Stwierdzając, że bracia W. dokonali linczu na Józefie C., sąd przywołał przepisy Konwencji Praw Człowieka i Konstytucji RP, które gwarantują każdemu obywatelowi prawo do życia.
"Prawo polskie zezwala każdemu z nas na pozbawienie życia drugiego człowieka jedynie w kilku przypadkach, są to przypadki szczególne i opisane w przepisach, wśród których najważniejsze w ocenie sądu i dla tej sprawy istotne to obrona konieczna (...) i stan wyższej konieczności.(...) Żaden z tych przypadków w tej sprawie nie występuje" - powiedział uzasadniając wyrok sędzia Olgierd Dąbrowski-Żegalski.

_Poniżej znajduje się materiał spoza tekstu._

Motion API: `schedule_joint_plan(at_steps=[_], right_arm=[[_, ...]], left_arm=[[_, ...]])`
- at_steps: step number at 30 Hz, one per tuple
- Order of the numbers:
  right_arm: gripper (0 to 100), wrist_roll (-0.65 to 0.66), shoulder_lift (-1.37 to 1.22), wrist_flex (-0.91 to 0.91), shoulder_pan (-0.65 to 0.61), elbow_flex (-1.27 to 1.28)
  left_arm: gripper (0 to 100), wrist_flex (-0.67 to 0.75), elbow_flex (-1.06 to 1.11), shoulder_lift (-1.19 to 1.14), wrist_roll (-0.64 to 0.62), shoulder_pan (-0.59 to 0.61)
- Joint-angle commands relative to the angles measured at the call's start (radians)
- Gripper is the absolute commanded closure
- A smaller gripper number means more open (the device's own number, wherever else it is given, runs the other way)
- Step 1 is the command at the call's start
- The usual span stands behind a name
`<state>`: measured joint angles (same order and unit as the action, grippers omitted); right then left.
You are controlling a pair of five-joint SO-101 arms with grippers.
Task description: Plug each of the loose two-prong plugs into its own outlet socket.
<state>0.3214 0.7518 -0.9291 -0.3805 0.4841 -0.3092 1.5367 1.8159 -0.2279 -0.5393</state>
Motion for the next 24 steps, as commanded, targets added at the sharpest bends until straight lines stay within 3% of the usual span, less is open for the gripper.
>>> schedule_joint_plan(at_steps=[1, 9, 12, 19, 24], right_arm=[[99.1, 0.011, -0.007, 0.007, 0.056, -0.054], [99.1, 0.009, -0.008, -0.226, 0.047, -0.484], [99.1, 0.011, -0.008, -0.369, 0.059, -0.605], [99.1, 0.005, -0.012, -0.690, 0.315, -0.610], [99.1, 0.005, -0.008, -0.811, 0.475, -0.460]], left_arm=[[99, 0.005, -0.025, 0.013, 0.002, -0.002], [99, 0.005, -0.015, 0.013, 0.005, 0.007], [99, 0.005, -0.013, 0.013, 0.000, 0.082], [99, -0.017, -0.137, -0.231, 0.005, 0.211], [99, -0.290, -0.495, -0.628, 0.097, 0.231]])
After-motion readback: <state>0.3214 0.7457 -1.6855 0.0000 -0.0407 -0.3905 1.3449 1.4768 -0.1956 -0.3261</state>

Sędzia podkreślił, że stosowanie się do powyższych przepisów stanowi o tym, "czy państwo, które takie uregulowania przyjęło, możemy nazywać demokratycznym, nowoczesnym i cywilizowanym". Sędzia Dąbrowski-Żegalski podkreślił, że stosowanie samosądów w imię zemsty czy lokalnego poczucia sprawiedliwości jest niczym innym jak zabójstwem.
Według sądu, wiele argumentów, wynikających z dowodów osobowych i zasad logicznego rozumowania, przemawia za tym, że to właśnie bracia W., dokonując samosądu, zabili Józefa C.

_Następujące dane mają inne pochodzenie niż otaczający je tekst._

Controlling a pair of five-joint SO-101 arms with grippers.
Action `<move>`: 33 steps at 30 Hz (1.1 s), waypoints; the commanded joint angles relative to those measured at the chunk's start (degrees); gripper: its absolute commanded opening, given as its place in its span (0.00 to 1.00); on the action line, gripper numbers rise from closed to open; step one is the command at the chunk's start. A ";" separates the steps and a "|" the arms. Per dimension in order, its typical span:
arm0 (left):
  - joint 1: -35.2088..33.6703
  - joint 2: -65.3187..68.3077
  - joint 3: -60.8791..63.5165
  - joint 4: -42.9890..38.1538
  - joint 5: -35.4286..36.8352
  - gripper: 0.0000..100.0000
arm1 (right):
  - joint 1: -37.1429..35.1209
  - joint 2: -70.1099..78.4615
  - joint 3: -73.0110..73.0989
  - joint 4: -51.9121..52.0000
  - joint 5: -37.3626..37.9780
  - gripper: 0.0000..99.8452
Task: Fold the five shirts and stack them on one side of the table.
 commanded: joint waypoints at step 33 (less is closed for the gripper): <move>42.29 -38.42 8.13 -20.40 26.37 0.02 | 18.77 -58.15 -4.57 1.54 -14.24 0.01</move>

Bracia W. po opuszczeniu sali rozpraw nie kryli, że uważają wyrok za krzywdzący i niesprawiedliwy. "Mam dwoje małych dzieci na wychowaniu, żona nie pracuje. Nie wiem, co będzie. Nie wiem, jak to będzie. (...) Jesteśmy niewinni tego, co się stało, powinien się przyznać ten, kto to zrobił. Ja się domyślam, kto to zrobił" - powiedział dziennikarzom Tomasz W.
Mimo próśb nie ujawnił, kto jego zdaniem zabił Józefa C. O tym, iż wydany wyrok "jest niesprawiedliwy, bo za ostry" mówili też obecni w sądzie mieszkańcy Włodowa.
Obrońcy braci W. zapowiedzieli, że złożą apelację od tego wyroku.
Mimo skazania na karę bezwzględnego pozbawienia wolności sąd stwierdził, że nie ma żadnych podstaw do tymczasowego aresztowania braci W. i po wyroku wrócili oni do domów.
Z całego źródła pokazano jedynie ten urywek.